Question

Suppose the half-life is 9.0 s for a first order reaction and the reactant concentration is 0.0741 M 50.7 s after the reaction starts. How many seconds after the start of the reaction does it take for the reactant concentration to decrease to 0.0055 M?

Answer 1

Answer: The time taken by the reaction is 84.5 seconds

Step-by-step explanation:

The equation used to calculate half life for first order kinetics:

`k=(0.693)/(t_(1/2))`

where,

`t_(1/2)` = half-life of the reaction = 9.0 s

k = rate constant = ?

Putting values in above equation, we get:

`k=(0.693)/(9)=0.077s^(-1)`

Rate law expression for first order kinetics is given by the equation:

`k=(2.303)/(t)\log([A_o])/([A])` ......(1)

where,

k = rate constant =
`0.077s^(-1)`

t = time taken for decay process = 50.7 sec

`[A_o]` = initial amount of the reactant = ?
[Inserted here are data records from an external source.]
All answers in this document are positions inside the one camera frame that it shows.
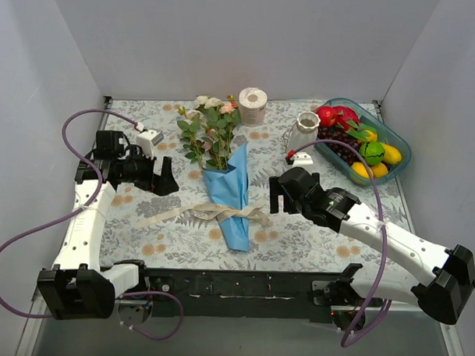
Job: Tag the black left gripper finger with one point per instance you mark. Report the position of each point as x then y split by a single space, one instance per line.
165 177
164 186

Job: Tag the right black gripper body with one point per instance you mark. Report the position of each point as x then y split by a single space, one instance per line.
285 191

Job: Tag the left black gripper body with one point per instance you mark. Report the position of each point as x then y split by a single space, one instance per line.
154 177

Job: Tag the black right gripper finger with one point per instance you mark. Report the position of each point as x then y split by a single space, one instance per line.
288 204
275 192

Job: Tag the blue wrapping paper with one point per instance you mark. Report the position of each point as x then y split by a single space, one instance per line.
231 188

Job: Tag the beige ribbon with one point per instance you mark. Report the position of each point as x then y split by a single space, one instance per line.
211 211

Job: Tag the white rose flower stem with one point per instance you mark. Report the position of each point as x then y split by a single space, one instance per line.
196 143

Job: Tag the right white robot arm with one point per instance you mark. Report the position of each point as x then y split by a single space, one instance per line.
440 280

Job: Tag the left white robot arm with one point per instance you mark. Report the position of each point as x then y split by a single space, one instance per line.
76 286

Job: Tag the white ribbed ceramic vase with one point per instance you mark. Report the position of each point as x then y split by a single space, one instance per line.
303 131

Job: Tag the yellow lemon front left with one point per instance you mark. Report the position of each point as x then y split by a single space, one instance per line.
360 172

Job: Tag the yellow lemon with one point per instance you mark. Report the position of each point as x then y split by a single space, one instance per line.
392 155
379 170
360 172

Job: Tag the floral patterned tablecloth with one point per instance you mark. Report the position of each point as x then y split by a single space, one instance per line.
287 243

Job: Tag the pink rose flower stem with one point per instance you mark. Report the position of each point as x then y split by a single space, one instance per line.
217 145

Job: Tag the pink bud flower stem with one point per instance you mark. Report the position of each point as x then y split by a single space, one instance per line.
211 111

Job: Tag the yellow lemon front right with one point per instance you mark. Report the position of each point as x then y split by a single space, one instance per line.
379 170

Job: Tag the green round fruit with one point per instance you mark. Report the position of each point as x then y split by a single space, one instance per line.
373 152

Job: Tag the yellow fruit under leaves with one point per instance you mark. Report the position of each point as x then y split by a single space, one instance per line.
369 135

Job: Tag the toilet paper roll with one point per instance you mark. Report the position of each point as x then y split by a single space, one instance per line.
252 106

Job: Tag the red apple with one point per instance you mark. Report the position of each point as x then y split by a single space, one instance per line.
327 116

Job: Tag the teal plastic fruit container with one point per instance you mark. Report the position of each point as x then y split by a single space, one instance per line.
385 134

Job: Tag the peach rose flower stem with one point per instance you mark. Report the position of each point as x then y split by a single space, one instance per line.
229 115

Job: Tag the pink dragon fruit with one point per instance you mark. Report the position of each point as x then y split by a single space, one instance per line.
345 118

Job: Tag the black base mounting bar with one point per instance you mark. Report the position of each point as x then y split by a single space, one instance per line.
254 295

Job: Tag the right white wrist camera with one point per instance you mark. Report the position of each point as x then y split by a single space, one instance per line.
301 160

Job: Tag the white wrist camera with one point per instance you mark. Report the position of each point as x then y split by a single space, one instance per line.
148 141
301 160

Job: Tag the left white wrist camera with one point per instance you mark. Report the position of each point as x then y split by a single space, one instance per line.
148 141
[A] = amount left after decay process = 0.0741 M

Putting values in equation 1, we get:

`0.077=(2.303)/(50.7)\log([A_o])/(0.0741)`

`[A_o]=3.67M`

Now, calculating the time taken by using equation 1:

`[A]=0.0055M`

`k=0.077s^(-1)`

`[A_o]=3.67M`

Putting values in equation 1, we get:

`0.077=(2.303)/(t)\log(3.67)/(0.0055)\\\\t=84.5s`

Hence, the time taken by the reaction is 84.5 seconds